Фокин, Нижинский, Анна Павлова, Карсавина – были главными опорами дягилевского балета. Все они сыграли большую роль в жизни и творческой деятельности Дягилева и заслуживают особого внимания. Из этих четырех китов дягилевского балета только одна Карсавина до конца оставалась верной Дягилеву и его памяти, все остальные раньше или позже уходили из балета и «изменяли» его создателю и вдохновителю.
Т. Карсавина танцевала в первом спектакле первого вечера – 19 мая 1909 года; Т. Карсавина танцевала в 1920 году и в 1929 году, перед смертью Дягилев надеялся на ее участие в следующем, 1930 году, который не наступил для Сергея Павловича.

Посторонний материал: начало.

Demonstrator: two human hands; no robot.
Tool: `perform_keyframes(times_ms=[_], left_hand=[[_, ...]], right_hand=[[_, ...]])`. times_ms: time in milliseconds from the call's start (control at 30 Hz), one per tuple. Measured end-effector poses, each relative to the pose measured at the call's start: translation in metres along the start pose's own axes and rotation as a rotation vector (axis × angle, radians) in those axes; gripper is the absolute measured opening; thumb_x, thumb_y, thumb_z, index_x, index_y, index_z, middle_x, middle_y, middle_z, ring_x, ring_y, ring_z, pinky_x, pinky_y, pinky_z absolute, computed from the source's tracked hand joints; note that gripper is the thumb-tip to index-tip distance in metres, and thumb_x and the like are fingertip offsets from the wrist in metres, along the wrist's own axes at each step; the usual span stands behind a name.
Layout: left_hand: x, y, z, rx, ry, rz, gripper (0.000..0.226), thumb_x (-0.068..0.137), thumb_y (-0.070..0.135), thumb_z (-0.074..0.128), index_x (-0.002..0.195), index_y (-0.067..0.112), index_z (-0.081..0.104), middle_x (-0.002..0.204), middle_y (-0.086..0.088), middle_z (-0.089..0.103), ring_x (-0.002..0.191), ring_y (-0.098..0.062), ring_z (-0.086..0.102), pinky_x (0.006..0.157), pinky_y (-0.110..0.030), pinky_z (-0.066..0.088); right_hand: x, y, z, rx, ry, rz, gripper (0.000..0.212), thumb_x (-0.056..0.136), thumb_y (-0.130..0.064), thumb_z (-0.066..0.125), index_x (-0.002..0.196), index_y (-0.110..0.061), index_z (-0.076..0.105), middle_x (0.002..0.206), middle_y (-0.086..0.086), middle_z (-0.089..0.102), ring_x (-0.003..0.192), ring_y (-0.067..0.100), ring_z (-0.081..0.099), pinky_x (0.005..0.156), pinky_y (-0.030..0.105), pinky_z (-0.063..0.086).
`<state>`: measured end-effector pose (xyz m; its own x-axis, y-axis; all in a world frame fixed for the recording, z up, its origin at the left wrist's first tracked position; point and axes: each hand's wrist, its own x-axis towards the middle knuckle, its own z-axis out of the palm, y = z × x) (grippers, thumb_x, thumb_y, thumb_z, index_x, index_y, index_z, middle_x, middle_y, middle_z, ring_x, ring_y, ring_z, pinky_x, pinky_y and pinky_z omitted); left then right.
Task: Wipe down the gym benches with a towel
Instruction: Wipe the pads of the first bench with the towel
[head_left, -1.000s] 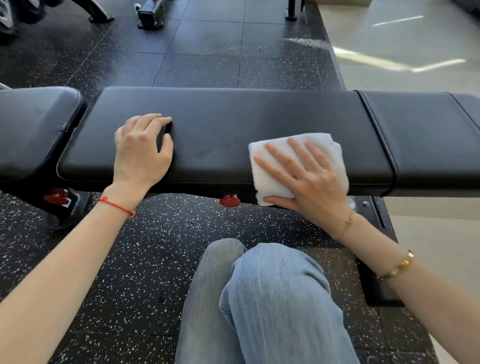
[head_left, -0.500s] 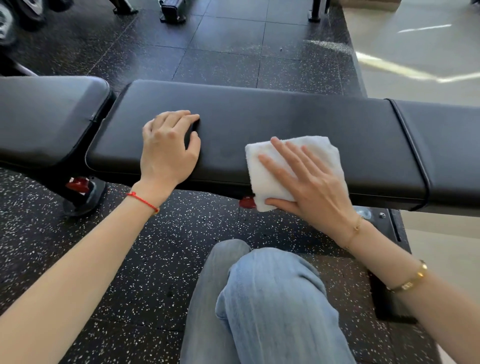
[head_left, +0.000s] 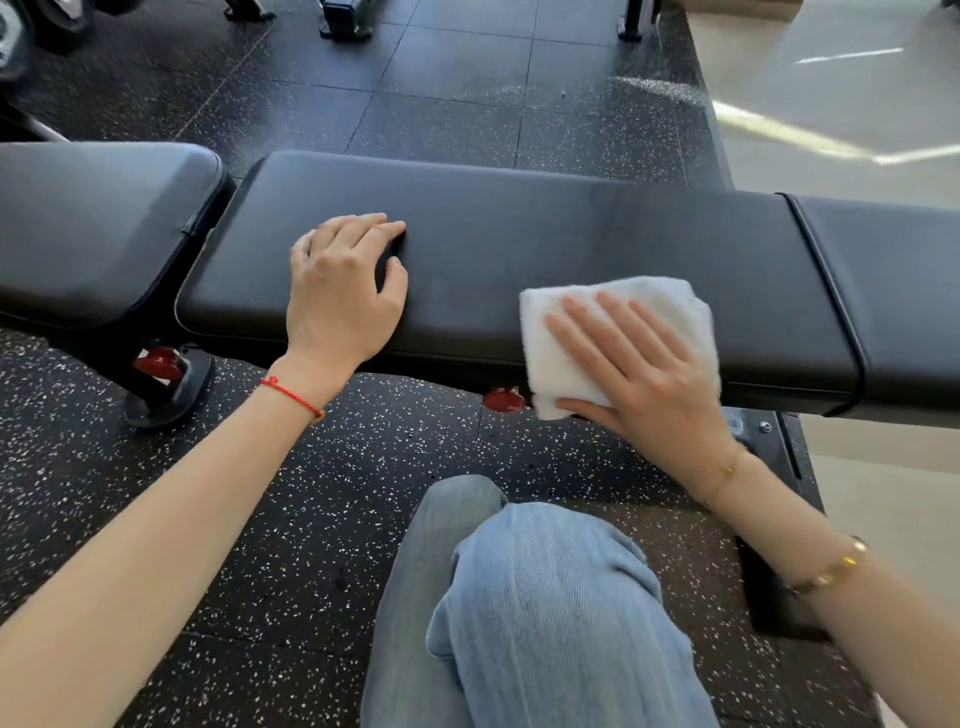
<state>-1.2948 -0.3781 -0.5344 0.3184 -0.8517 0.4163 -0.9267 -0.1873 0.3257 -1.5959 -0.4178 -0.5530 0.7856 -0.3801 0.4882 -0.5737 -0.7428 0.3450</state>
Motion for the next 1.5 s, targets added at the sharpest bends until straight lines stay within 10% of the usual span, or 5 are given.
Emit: perform_keyframes(times_ms=[767,1500], left_hand=[[0.002,0.006,0.000,0.000,-0.002,-0.029,0.039,0.090,0.023,0.046,0.127,0.023,0.061,0.137,0.004,0.058,0.132,-0.020,0.046,0.114,-0.046,0.029],[0.013,-0.055,-0.025,0.007,-0.019,-0.024,0.039,0.090,0.031,0.049,0.124,0.019,0.064,0.133,-0.003,0.061,0.129,-0.025,0.050,0.111,-0.045,0.036]], right_hand=[[0.033,-0.030,0.008,0.022,-0.032,0.190,0.071,0.095,-0.070,0.041,0.146,-0.021,0.047,0.148,0.002,0.050,0.137,0.029,0.047,0.108,0.044,0.043],[0.161,-0.018,0.039,0.551,-0.550,0.204,0.057,0.105,-0.048,0.024,0.158,-0.033,0.009,0.166,-0.006,0.004,0.153,0.023,-0.003,0.123,0.040,-0.006]])
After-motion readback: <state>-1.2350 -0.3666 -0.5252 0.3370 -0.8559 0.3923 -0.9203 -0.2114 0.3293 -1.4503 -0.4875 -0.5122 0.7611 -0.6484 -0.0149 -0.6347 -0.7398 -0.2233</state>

Т. Карсавина выпустила в 1931 году свои интересные воспоминания, в которых она много говорит о Дягилеве и говорит такие вещи, которые должны были бы повторять все артисты Русского балета, и особенно артисты первого набора, первого периода, когда Дягилев принимал более горячее, более непосредственное, более сердечное участие в своем Русском балете – впоследствии он несомненно стал остывать к своему детищу, – слишком не по-дягилевски затянулся этот грандиозный эпизод.

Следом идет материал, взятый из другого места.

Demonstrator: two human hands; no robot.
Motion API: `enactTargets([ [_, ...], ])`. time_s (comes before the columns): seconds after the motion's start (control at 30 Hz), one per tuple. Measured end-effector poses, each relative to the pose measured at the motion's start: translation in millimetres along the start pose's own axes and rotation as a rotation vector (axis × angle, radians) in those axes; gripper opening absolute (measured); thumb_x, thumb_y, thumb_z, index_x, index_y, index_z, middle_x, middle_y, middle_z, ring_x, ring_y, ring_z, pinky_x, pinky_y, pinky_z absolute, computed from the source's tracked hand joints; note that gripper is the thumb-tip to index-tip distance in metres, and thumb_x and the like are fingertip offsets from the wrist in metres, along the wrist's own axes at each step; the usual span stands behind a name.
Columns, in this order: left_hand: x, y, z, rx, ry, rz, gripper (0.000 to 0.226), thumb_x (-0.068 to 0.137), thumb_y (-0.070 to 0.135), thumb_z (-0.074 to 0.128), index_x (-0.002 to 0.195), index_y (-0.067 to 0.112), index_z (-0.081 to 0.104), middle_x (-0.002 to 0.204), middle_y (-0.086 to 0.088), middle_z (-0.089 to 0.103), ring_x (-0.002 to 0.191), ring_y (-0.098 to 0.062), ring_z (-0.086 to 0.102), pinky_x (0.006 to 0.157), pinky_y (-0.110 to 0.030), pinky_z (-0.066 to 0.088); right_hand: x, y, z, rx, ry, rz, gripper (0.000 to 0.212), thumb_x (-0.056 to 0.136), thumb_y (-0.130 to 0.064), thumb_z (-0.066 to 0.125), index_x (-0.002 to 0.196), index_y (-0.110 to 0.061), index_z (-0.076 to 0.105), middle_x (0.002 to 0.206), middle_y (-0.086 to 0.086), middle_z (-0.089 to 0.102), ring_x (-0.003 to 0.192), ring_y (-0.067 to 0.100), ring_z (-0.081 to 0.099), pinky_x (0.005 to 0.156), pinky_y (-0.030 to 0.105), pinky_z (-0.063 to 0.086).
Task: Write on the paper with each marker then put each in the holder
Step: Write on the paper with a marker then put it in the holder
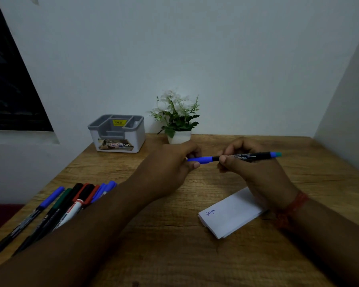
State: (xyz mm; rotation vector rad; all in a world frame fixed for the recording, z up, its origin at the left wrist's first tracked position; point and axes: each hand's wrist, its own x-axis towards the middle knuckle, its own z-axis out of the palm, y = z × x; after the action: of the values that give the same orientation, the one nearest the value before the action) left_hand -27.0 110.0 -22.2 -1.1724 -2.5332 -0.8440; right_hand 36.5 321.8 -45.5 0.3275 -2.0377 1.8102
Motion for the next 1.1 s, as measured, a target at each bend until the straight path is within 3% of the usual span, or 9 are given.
enactTargets([
  [0.13,-1.5,0.4,-2.1,-0.005,-0.014,0.051,0.013,0.091,0.027,0.067,0.103,0.029,0.063,0.089,0.010,0.065,0.083,-0.008,0.059,0.075,-0.039,0.051,-3.0,-3.2,6.2,-0.079,0.003,0.014,0.019,0.074,-0.036,0.085,0.082,-0.024,0.074,0.076,-0.004,0.072,0.066,0.010,0.067,0.064,0.021,0.056],
  [0.3,0.7,2.3,-6.5,-0.015,-0.006,0.053,0.011,0.091,0.023,0.067,0.100,0.027,0.063,0.086,0.009,0.063,0.082,-0.009,0.056,0.076,-0.035,0.048,-2.7,-4.7,14.1,-0.044,0.040,-0.001,0.018,0.071,-0.038,0.083,0.080,-0.024,0.074,0.071,0.002,0.072,0.059,0.015,0.065,0.058,0.025,0.056],
  [0.43,1.0,3.2,-4.6,0.050,-0.022,0.086,0.007,0.091,0.021,0.067,0.096,0.022,0.061,0.081,0.004,0.063,0.083,-0.016,0.056,0.105,-0.029,0.033,-4.6,-2.2,21.2,-0.076,0.050,0.004,0.013,0.078,-0.030,0.081,0.080,-0.022,0.071,0.069,0.002,0.071,0.057,0.016,0.065,0.057,0.028,0.055],
  [0.57,2.0,3.2,-2.4,0.080,0.033,0.079,0.007,0.093,0.031,0.064,0.097,0.028,0.059,0.088,0.006,0.063,0.084,-0.010,0.049,0.081,-0.029,0.034,-0.8,-6.3,21.6,-0.187,0.058,-0.006,0.009,0.088,-0.018,0.078,0.087,-0.019,0.070,0.068,-0.002,0.070,0.059,0.011,0.065,0.060,0.023,0.055],
  [0.67,3.4,0.2,-6.9,0.147,0.011,0.051,0.024,0.095,0.043,0.057,0.118,0.034,0.057,0.114,0.010,0.064,0.102,-0.005,0.047,0.111,-0.041,0.023,5.1,-10.7,25.4,-0.230,0.063,-0.007,0.003,0.094,-0.015,0.072,0.095,-0.014,0.070,0.071,-0.007,0.069,0.063,0.006,0.064,0.065,0.018,0.053],
  [0.73,4.7,-5.1,-15.1,0.283,-0.042,0.005,0.053,0.094,0.055,0.050,0.142,0.037,0.040,0.145,0.008,0.049,0.138,-0.014,0.034,0.120,-0.053,0.005,9.9,-12.9,29.8,-0.255,0.084,0.005,0.005,0.098,-0.016,0.067,0.100,-0.012,0.068,0.076,-0.004,0.068,0.066,0.007,0.065,0.068,0.022,0.055],
  [0.8,7.5,-13.9,-25.2,0.423,-0.100,-0.042,0.071,0.093,0.065,0.040,0.153,0.038,0.015,0.162,0.006,0.023,0.150,-0.021,0.009,0.117,-0.062,-0.002,16.6,-17.0,35.5,-0.321,0.090,0.034,0.005,0.102,-0.022,0.060,0.101,-0.018,0.064,0.084,0.000,0.069,0.073,0.010,0.068,0.072,0.028,0.058],
  [1.0,-2.9,-65.3,-59.6,0.589,-0.171,-0.183,0.077,0.090,0.075,0.018,0.153,0.041,-0.011,0.165,0.005,-0.011,0.149,-0.029,-0.019,0.113,-0.068,-0.006,52.6,-38.7,65.0,-0.508,-0.062,0.110,0.010,0.108,-0.024,0.046,0.108,-0.015,0.048,0.093,0.016,0.071,0.077,0.030,0.075,0.072,0.045,0.065],
  [1.1,-18.1,-100.1,-77.1,0.621,-0.203,-0.276,0.086,0.079,0.082,0.004,0.151,0.041,-0.017,0.163,0.005,-0.019,0.147,-0.028,-0.024,0.111,-0.066,-0.012,73.8,-47.7,86.6,-0.686,-0.156,0.094,0.009,0.107,-0.022,0.050,0.105,-0.014,0.049,0.091,0.009,0.067,0.072,0.024,0.072,0.061,0.033,0.063],
])
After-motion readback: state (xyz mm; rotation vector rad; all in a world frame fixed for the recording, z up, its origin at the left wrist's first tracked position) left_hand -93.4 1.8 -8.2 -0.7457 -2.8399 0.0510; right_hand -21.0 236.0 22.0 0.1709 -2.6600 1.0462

«Молодым человеком, – пишет Карсавина, – он уже обладал тем чувством совершенства, которое является, бесспорно, достоянием гения. Он умел отличить в искусстве истину преходящую от истины вечной. За все время, что я его знала, он никогда не ошибался в своих суждениях, и артисты имели абсолютную веру в его мнение. Для него бывало огромной радостью открыть гений там, где менее верная интуиция не увидела бы, в большинстве случаев, ничего, кроме эксцентричности. „Хорошенько наблюдайте за этим человеком, – сказал он мне однажды, указывая пальцем на Стравинского, – он накануне того, чтобы стать знаменитостью“. Это замечание было сделано на сцене Парижской оперы во время репетиции „Жар-птицы“. В течение зимы, предшествовавшей нашему второму сезону за границей, мы говорили между собой о Стравинском, как о „новом открытии Сергея Павловича“. Ида Рубинштейн была одним из таких открытий, и Дягилев без колебания угадал, что она обещает. Многочисленны имена, которые рука Дягилева вписала в книгу славы. Его поиски новых талантов не мешали ему восхищаться теми, которые уже были всемирно признаны, и эта жажда открытия новой красоты вполне соответствовала его темпераменту, так как, едва достигнув результата, он, как охотник, бросался на новый след.